## GOAL OF THE EXERCISE
A word-for-word retyping of the listing is the goal.

- - -

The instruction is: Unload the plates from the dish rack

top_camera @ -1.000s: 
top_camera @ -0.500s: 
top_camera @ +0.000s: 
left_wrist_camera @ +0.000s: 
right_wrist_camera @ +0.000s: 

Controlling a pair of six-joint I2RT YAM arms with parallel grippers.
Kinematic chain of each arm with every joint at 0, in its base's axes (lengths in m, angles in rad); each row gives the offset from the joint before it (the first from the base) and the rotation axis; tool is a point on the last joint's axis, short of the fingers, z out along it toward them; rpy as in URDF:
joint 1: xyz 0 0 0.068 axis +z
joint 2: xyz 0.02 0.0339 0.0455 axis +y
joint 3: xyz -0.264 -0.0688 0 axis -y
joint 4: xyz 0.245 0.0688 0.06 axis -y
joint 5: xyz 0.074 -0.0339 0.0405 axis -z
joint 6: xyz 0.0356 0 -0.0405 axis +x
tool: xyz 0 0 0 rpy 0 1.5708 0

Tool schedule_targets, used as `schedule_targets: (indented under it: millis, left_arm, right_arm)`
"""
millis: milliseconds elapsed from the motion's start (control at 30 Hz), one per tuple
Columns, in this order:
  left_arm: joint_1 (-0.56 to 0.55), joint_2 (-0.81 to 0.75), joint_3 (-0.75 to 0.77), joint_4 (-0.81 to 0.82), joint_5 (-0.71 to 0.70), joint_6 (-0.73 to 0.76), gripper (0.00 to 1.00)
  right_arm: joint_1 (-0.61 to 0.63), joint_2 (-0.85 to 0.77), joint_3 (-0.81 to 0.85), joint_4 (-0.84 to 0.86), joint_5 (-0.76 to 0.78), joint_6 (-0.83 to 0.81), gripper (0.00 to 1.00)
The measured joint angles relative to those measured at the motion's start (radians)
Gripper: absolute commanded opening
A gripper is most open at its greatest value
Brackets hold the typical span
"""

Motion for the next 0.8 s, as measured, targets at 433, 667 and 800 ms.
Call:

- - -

## ANSWER
The instruction is: Unload the plates from the dish rack

top_camera @ -1.000s: 
top_camera @ -0.500s: 
top_camera @ +0.000s: 
left_wrist_camera @ +0.000s: 
right_wrist_camera @ +0.000s: 

Controlling a pair of six-joint I2RT YAM arms with parallel grippers.
Kinematic chain of each arm with every joint at 0, in its base's axes (lengths in m, angles in rad); each row gives the offset from the joint before it (the first from the base) and the rotation axis; tool is a point on the last joint's axis, short of the fingers, z out along it toward them; rpy as in URDF:
joint 1: xyz 0 0 0.068 axis +z
joint 2: xyz 0.02 0.0339 0.0455 axis +y
joint 3: xyz -0.264 -0.0688 0 axis -y
joint 4: xyz 0.245 0.0688 0.06 axis -y
joint 5: xyz 0.074 -0.0339 0.0405 axis -z
joint 6: xyz 0.0356 0 -0.0405 axis +x
tool: xyz 0 0 0 rpy 0 1.5708 0

Tool schedule_targets, used as `schedule_targets: (indented under it: millis, left_arm, right_arm)`
"""
millis: milliseconds elapsed from the motion's start (control at 30 Hz), one per tuple
Columns, in this order:
  left_arm: joint_1 (-0.56 to 0.55), joint_2 (-0.81 to 0.75), joint_3 (-0.75 to 0.77), joint_4 (-0.81 to 0.82), joint_5 (-0.71 to 0.70), joint_6 (-0.73 to 0.76), gripper (0.00 to 1.00)
  right_arm: joint_1 (-0.61 to 0.63), joint_2 (-0.85 to 0.77), joint_3 (-0.81 to 0.85), joint_4 (-0.84 to 0.86), joint_5 (-0.76 to 0.78), joint_6 (-0.83 to 0.81), gripper (0.00 to 1.00)
The measured joint angles relative to those measured at the motion's start (radians)
Gripper: absolute commanded opening
A gripper is most open at its greatest value
Brackets hold the typical span
"""

Motion for the next 0.8 s, as measured, targets at 433, 667 and 800 ms.
Call:

This finishes the response to the exercise.